GOAL OF THE EXERCISE —
Count every line in the following listing that contains "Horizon", then report that count with nothing added.

STORED DATA —
'''

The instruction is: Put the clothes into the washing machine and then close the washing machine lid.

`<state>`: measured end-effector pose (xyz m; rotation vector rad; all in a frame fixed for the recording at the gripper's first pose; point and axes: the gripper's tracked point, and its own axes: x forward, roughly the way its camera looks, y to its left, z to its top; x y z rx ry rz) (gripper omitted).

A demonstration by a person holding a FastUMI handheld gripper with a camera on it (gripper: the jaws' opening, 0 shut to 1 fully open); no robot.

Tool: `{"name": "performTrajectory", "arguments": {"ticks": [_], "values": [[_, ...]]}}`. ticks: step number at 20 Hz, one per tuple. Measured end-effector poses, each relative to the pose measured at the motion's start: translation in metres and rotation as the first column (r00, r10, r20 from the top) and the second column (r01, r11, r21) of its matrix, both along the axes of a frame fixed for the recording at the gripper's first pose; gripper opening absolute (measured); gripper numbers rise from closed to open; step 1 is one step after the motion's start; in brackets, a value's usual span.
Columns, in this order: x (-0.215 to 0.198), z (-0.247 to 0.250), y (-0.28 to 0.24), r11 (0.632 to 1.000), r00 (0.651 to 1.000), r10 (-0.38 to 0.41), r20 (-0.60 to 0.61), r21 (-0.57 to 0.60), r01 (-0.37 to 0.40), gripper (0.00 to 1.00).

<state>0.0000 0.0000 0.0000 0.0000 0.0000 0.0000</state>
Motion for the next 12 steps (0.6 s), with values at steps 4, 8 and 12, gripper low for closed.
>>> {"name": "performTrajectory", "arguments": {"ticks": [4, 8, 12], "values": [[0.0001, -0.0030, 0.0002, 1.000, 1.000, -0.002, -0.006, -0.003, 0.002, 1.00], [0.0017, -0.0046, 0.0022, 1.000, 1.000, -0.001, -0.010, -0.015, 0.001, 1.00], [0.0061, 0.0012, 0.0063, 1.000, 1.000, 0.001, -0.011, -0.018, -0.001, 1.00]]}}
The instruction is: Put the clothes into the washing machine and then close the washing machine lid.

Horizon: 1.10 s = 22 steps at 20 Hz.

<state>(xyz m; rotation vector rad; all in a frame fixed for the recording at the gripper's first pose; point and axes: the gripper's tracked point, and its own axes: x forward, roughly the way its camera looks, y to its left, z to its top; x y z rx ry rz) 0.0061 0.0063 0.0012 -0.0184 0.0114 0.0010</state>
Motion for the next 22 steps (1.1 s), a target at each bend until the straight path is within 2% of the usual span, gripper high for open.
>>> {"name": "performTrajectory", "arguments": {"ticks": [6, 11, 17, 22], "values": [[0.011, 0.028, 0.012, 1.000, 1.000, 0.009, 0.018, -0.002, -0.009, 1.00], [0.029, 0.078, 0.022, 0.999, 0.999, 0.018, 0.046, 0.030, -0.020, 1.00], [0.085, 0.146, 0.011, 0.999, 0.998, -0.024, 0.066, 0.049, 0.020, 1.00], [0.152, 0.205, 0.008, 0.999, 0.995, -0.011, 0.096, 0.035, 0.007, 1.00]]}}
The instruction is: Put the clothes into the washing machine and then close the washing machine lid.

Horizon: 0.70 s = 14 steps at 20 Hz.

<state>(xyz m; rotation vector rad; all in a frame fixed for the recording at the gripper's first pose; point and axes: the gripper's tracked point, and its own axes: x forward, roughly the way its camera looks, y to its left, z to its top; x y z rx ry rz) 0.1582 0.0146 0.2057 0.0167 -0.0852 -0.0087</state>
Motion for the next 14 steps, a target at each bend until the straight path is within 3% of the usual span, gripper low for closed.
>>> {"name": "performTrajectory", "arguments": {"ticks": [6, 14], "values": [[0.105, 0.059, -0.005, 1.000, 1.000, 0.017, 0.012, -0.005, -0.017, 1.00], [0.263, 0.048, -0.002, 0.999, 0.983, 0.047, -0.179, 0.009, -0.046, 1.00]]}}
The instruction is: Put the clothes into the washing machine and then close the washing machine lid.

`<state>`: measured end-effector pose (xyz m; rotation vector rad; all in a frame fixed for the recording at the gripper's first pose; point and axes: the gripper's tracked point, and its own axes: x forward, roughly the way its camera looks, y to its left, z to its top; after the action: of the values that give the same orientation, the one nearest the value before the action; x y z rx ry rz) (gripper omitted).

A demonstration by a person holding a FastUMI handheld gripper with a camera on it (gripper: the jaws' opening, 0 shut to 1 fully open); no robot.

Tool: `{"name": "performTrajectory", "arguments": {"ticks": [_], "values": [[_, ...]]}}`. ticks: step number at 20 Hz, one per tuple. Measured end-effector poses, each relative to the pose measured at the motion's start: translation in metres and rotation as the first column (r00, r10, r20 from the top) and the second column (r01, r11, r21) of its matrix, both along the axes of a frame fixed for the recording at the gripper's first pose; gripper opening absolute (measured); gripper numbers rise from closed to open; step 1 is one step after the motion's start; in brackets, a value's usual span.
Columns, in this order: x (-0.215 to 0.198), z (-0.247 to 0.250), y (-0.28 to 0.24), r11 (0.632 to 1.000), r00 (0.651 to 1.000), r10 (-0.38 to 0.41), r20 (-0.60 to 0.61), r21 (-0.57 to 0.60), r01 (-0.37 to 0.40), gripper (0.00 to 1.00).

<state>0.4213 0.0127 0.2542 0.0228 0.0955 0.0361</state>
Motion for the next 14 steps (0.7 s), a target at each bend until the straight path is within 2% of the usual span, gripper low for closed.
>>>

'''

RESPONSE BELOW —
2